L’hiver offre une recrudescence de la pathologie broncho-pulmonaire que ce soit par rapport au printemps (R.R.E=1,46), à l’automne (R.R.E=1,33), ou surtout par rapport à l’été (R.R.E= 2,27 ; p<0,0000001). En fait, en examinant les statistiques, il s’avère que l’été versus les autres saisons voit un abaissement important de ces pathologies. Les études épidémiologiques occidentales retrouvent la bathyphase estivale et l’acrophase hivernale. La Médecine Chinoise considère que la fréquence des maladies pulmonaires s’accroît en automne avec une éventuelle altération énergétique du couple Poumons – Gros intestin, mais aussi en hiver, surtout si l’infection est sévère ou récidivante. 
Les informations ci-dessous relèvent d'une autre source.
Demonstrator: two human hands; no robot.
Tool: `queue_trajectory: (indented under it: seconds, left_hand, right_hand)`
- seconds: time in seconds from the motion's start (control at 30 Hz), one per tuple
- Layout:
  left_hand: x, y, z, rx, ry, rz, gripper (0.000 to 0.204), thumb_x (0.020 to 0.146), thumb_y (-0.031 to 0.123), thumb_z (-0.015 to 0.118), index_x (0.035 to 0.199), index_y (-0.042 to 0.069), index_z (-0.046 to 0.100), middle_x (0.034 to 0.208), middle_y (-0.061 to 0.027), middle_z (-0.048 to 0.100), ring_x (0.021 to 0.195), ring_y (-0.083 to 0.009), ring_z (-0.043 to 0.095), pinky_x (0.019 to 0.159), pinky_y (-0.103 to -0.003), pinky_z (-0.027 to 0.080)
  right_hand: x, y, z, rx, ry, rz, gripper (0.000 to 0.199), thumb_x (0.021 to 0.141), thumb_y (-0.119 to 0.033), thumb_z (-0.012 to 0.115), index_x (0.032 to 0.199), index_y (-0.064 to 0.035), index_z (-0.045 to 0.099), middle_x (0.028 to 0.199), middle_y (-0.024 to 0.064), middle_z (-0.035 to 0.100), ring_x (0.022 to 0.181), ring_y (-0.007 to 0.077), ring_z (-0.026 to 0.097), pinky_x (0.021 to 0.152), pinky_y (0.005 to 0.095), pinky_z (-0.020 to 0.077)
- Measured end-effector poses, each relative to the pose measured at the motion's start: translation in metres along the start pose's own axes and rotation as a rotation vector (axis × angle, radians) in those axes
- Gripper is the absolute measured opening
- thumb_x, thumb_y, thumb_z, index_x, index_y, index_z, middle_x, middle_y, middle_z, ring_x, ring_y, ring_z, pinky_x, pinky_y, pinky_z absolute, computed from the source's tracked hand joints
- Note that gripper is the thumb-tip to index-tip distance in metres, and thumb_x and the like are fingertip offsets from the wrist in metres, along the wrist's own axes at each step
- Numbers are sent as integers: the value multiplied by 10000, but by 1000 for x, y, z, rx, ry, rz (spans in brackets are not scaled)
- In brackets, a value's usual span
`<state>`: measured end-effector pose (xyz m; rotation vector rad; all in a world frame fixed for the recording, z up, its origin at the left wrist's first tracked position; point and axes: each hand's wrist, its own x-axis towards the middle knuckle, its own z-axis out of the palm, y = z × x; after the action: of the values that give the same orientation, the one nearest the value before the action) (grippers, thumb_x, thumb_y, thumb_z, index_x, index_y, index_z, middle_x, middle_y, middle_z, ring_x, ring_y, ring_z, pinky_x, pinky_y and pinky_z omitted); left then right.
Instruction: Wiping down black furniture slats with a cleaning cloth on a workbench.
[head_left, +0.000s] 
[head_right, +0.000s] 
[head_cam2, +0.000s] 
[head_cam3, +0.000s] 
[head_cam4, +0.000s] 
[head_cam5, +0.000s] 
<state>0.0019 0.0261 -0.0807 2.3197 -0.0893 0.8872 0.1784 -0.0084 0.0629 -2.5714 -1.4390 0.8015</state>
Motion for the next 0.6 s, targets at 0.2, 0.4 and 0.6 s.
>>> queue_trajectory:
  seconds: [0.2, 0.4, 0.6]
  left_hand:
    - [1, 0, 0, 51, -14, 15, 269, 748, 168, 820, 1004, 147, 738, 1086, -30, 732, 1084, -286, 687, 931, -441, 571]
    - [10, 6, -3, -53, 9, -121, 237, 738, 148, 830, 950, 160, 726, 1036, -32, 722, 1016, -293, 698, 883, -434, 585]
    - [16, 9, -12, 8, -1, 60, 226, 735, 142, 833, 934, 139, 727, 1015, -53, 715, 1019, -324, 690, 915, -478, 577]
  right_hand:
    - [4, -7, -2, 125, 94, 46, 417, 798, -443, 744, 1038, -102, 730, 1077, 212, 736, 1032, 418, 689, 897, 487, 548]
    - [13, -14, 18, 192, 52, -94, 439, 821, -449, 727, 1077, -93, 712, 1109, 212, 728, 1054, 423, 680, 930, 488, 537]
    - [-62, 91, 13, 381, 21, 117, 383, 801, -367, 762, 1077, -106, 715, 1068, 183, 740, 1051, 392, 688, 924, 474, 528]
     * problèmes infectieux O.R.L.

 Comme pour les problèmes pulmonaires, il y a peu de pathologie O.R.L en été. La survenue des cas infectieux se voit essentiellement en automne (R.R.E= 1,47 versus été ; R.R.E= 1,19 versus printemps) et en hiver avec un R.R.E à 1,34 (p=0,00053) versus été. Le tout corrobore en partie les données de la Médecine Traditionnelle Chinoise.

  * maladies infectieuses

 Les maladies infectieuses sont aussi en nette recrudescence hivernale, et recoupent également les pathologies broncho-pulmonaires et O.R.L quant à leur survenue: surtout hiver versus été (R.R.E=1,81), printemps (R.R.E=2,19)  et même automne. 

Malheureusement, cette étude n’est vraisemblablement pas exempte de biais. La crainte d’y être confronté m’a obligé à utiliser par exemple tous les consultations à visée cardiologique, gynécologique, urologique, endocrinologique… comme des cas dits témoins car il y avait trop de facteurs de confusion entraînant à la fois des biais de sélection et de mesure.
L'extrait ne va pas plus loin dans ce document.